** What the exercise asks **
Output everything in the data exactly, leaving the pictures out.

** Data segment **
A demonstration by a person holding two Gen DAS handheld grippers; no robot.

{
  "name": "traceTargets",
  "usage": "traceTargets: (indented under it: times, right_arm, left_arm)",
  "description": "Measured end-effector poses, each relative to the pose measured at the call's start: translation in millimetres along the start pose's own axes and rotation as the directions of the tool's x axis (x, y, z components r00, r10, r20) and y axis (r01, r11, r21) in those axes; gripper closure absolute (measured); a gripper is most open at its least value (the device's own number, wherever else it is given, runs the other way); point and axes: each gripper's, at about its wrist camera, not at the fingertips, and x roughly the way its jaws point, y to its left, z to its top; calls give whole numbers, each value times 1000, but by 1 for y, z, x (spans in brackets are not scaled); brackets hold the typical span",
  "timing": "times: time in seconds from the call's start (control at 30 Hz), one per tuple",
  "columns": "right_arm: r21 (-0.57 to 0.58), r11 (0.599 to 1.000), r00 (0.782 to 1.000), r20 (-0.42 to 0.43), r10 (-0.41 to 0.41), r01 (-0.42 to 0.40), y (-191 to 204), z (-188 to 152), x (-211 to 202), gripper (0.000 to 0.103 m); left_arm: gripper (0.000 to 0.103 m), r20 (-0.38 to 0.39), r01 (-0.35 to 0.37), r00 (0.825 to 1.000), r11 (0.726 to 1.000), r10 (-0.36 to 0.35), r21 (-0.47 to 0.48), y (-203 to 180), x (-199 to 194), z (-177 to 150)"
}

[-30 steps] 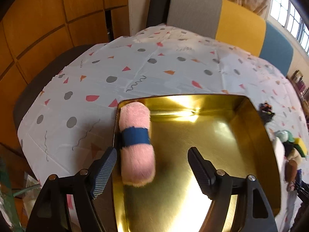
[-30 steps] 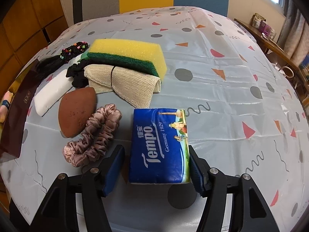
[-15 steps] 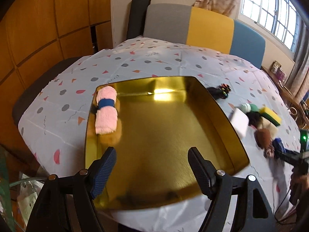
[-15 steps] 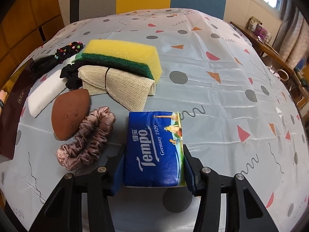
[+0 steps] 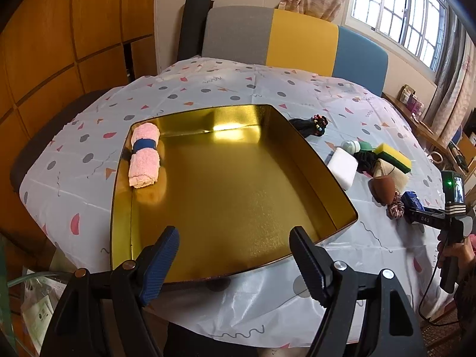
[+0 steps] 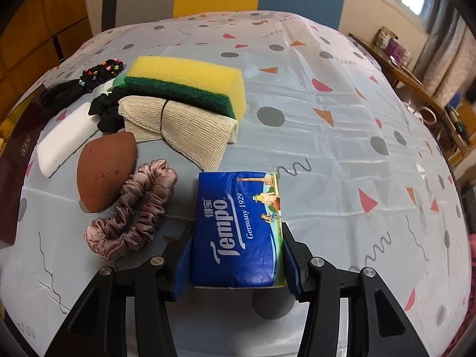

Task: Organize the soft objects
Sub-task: 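Open the left tool to release the towel roll in the tray, then carry the blue tissue pack into the tray and open the right tool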

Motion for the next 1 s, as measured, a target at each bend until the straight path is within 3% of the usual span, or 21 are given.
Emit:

** Solution **
A demonstration by a person holding two Gen DAS handheld grippers; no robot.

{
  "name": "traceTargets",
  "usage": "traceTargets: (indented under it: times, right_arm, left_arm)",
  "description": "Measured end-effector poses, each relative to the pose measured at the call's start: translation in millimetres along the start pose's own axes and rotation as the directions of the tool's x axis (x, y, z components r00, r10, r20) and y axis (r01, r11, r21) in those axes; gripper closure absolute (measured); a gripper is most open at its least value (the device's own number, wherever else it is given, runs the other way); point and axes: each gripper's, at about its wrist camera, not at the fingertips, and x roughly the way its jaws point, y to its left, z to its top; calls give whole numbers, each value times 1000, but by 1 for y, z, x (spans in brackets are not scaled); brackets hold the typical span",
  "timing": "times: time in seconds from the call's start (control at 30 Hz), one per tuple",
  "columns": "right_arm: r21 (-0.57 to 0.58), r11 (0.599 to 1.000), r00 (0.782 to 1.000), r20 (-0.42 to 0.43), r10 (-0.41 to 0.41), r01 (-0.42 to 0.40), y (-191 to 204), z (-188 to 152), x (-211 to 202), gripper (0.000 to 0.103 m); left_arm: gripper (0.000 to 0.103 m), r20 (-0.38 to 0.39), r01 (-0.35 to 0.37), r00 (0.825 to 1.000), r11 (0.726 to 1.000), r10 (-0.36 to 0.35), r21 (-0.47 to 0.48), y (-203 to 180), x (-199 to 194), z (-177 to 150)"
}

[-30 steps] 
[-30 steps] 
[-15 steps] 
[-15 steps] 
[+0 steps] 
[+0 steps] 

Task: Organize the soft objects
Sub-task: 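Open the left tool to release the towel roll in the tray, then carry the blue tissue pack into the tray and open the right tool
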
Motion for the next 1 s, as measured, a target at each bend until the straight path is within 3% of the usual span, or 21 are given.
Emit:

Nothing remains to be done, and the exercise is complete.